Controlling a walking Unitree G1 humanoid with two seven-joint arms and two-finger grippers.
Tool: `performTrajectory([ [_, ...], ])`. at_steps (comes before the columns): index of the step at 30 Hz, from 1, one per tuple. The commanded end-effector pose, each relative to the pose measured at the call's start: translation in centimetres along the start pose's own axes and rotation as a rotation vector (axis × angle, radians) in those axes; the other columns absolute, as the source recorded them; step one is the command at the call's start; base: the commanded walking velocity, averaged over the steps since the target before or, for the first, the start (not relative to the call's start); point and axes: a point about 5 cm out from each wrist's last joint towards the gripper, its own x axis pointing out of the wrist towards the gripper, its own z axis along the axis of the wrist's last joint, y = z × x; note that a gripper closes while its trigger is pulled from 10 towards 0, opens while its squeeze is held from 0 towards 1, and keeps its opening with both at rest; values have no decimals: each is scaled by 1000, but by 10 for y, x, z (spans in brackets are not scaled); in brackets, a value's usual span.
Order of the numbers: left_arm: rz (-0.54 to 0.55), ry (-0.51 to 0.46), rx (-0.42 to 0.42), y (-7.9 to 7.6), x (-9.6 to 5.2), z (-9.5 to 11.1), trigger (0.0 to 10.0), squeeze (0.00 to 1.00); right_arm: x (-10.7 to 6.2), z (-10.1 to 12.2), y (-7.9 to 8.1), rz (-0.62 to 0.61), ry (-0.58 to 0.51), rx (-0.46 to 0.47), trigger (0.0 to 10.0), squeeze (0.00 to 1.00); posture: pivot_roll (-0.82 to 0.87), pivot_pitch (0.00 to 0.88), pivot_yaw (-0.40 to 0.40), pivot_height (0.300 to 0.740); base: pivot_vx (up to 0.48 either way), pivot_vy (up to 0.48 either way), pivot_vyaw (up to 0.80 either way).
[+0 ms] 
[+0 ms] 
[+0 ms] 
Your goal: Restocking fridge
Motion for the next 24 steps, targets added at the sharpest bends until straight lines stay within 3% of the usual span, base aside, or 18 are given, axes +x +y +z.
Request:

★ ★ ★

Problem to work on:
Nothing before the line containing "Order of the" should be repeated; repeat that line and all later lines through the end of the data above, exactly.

Exercise result:
Order of the numbers: left_arm: rz (-0.54 to 0.55), ry (-0.51 to 0.46), rx (-0.42 to 0.42), y (-7.9 to 7.6), x (-9.6 to 5.2), z (-9.5 to 11.1), trigger (0.0 to 10.0), squeeze (0.00 to 1.00); right_arm: x (-10.7 to 6.2), z (-10.1 to 12.2), y (-7.9 to 8.1), rz (-0.62 to 0.61), ry (-0.58 to 0.51), rx (-0.46 to 0.47), trigger (0.0 to 10.0), squeeze (0.00 to 1.00); posture: pivot_roll (-0.82 to 0.87), pivot_pitch (0.00 to 0.88), pivot_yaw (-0.40 to 0.40), pivot_height (0.300 to 0.740); base: pivot_vx (up to 0.48 either way), pivot_vy (up to 0.48 either way), pivot_vyaw (up to 0.80 either way).
[+0 ms] 
[+0 ms] 
[+0 ms] 
Your goal: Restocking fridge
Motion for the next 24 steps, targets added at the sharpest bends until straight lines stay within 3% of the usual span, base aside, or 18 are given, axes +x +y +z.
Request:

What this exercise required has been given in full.